Il apprend depuis janvier le code à une promotion pilote de huit détenus du centre de détention de Melun. La formation s’étend sur six mois ; les trois premiers ne sont pas payés, les trois derniers le sont. “Ca peut être un gros poids de s’engager sans rémunération”, note le cofondateur de l’association. De plus, CodePhenix a un contrat de concession, comme d’autres entreprises en détention : les détenus peuvent donc être rémunérés pour leur travail effectué sur des prestations extérieures. 
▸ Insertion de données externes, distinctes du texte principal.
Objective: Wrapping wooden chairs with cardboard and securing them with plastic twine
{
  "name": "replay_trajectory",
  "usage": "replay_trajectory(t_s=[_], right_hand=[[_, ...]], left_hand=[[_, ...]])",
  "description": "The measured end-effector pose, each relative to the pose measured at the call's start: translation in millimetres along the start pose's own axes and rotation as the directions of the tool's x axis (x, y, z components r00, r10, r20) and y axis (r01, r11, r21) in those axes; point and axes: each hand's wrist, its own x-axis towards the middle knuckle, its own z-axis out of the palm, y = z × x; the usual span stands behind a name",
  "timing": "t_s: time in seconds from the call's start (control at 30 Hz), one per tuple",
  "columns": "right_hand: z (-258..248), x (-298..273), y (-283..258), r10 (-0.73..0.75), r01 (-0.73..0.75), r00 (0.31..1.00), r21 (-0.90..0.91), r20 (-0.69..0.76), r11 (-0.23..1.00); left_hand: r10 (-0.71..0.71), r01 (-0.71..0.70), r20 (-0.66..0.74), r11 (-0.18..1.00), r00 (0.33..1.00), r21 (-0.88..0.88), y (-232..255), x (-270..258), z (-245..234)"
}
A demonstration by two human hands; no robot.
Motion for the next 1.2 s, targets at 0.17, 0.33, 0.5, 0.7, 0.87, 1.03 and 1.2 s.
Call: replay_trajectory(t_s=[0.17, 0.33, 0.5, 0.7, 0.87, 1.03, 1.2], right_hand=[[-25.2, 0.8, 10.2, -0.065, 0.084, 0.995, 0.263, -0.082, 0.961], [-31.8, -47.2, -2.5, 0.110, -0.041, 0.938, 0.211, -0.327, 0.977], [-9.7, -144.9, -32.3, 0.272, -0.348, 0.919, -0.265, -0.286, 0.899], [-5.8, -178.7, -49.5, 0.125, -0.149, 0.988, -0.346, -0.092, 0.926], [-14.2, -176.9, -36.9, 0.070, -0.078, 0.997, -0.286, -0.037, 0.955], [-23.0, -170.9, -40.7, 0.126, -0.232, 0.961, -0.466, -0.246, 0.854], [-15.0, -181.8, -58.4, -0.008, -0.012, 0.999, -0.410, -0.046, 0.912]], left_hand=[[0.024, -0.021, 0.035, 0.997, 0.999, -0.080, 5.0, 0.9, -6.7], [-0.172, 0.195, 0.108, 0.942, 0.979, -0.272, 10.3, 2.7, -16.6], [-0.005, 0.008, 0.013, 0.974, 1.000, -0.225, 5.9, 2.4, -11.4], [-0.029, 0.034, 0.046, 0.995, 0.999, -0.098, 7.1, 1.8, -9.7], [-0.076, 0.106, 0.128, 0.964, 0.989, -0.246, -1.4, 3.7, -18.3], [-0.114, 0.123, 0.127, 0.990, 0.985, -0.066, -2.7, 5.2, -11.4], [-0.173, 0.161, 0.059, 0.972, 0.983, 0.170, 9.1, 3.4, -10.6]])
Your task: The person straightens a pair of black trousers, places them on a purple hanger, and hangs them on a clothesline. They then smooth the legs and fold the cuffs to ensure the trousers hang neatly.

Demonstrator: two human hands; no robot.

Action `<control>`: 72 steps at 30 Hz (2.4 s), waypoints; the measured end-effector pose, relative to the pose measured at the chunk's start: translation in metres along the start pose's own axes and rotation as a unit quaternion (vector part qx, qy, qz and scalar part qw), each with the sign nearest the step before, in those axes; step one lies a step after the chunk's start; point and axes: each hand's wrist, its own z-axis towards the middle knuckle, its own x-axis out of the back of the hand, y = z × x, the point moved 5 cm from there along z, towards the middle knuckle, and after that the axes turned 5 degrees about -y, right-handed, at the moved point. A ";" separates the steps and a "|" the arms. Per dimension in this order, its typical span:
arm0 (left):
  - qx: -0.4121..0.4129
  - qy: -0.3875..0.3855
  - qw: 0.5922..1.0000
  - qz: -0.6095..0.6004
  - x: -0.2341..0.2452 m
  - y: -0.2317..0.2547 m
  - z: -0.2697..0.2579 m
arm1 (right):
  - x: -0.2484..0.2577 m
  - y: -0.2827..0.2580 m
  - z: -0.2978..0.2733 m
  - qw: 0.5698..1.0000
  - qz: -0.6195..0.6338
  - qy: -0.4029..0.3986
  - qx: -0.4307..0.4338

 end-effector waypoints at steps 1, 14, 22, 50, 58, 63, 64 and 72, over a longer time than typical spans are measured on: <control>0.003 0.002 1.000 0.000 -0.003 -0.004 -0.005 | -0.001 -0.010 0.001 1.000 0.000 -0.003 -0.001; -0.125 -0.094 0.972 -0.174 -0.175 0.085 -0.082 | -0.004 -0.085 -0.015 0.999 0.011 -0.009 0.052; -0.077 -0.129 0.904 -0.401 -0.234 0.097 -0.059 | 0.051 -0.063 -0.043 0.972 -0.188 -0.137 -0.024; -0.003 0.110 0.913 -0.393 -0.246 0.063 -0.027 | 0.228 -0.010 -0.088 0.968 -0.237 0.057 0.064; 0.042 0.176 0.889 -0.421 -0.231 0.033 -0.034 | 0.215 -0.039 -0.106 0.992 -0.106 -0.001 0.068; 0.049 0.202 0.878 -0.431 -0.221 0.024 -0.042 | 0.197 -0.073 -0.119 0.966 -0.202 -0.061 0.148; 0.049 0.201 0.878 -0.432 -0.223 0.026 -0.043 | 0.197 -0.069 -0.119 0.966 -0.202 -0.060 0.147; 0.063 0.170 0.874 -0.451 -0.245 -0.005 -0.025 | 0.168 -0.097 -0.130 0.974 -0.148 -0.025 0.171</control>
“La formation est assez intensive : tous les matins de 8h à 12h. L’idée est de créer un vrai esprit de groupe, afin d’encourager l’estime de soi, la confiance, l’entraide avec l’autre”, explique Brieuc Le Bars. Des intervenants extérieurs enrichissent la formation : des développeurs venant parler de leur quotidien, une aide à la préparation du projet professionnel, des entretiens blancs, etc. 

“On cherche activement des prestations”

Car à l’issue de la formation se pose la question de l’après. Contrairement à des cursus “classiques”, les apprenants n’ont parfois nulle part où aller une fois les compétences acquises. “Tant qu’ils restent et qu’ils veulent travailler, on leur fournit du travail”, assure Brieuc Le Bars. Il y a d’ailleurs toute une phase de réalisation de projets pendant laquelle les apprentis développeurs peuvent tester leurs compétences. Cette page a été réalisée par les élèves de CodePhenix, tout comme celle-ci.

“On cherche activement des prestations”, insiste Brieuc Le Bars, “car c’est l’occasion de se construire une vraie expérience professionnelle et de se former en continu.” A l’issue de leur cursus, les détenus “sont opérationnels sur un poste d’intégrateur web” ; la formation continue leur permet donc de progresser vers d’autres postes du numérique. 

A CodePhenix, “on est légèrement au-dessous des prix du marché, sans vouloir brader le travail des détenus”, avec par exemple “une landing page autour de 1300 euros”. En complément du mécénat et des subventions publiques, “l’objectif à terme est que les prestations permettent une certaine autonomie”, espère Brieuc Le Bars. 

CodePhenix cherche des bénévoles

Une deuxième promotion est envisagée pour la rentrée 2020, le temps de réaliser des travaux au centre de détention de Melun afin de pouvoir avoir de la place pour tout le monde. “On souhaite prendre le temps de recruter, de préparer de nouveaux formateurs”, explique le cofondateur, qui assure pour le moment seul les cours. 

CodePhenix recherche d’ailleurs des bénévoles. “On a plusieurs aspects où on a besoin d’aide : comme on n’a pas accès à Internet, il faut créer du contenu adapté et des ressources au fur et à mesure”, développe-t-il. L’association a aussi besoin de “10-15 personnes pour des interventions techniques d’une matinée, donner des conseils sur du code, du coaching à distance ou sur place”, déroule-t-il. Pour peut-être accompagner, qui sait, le futur Zachary Moore français.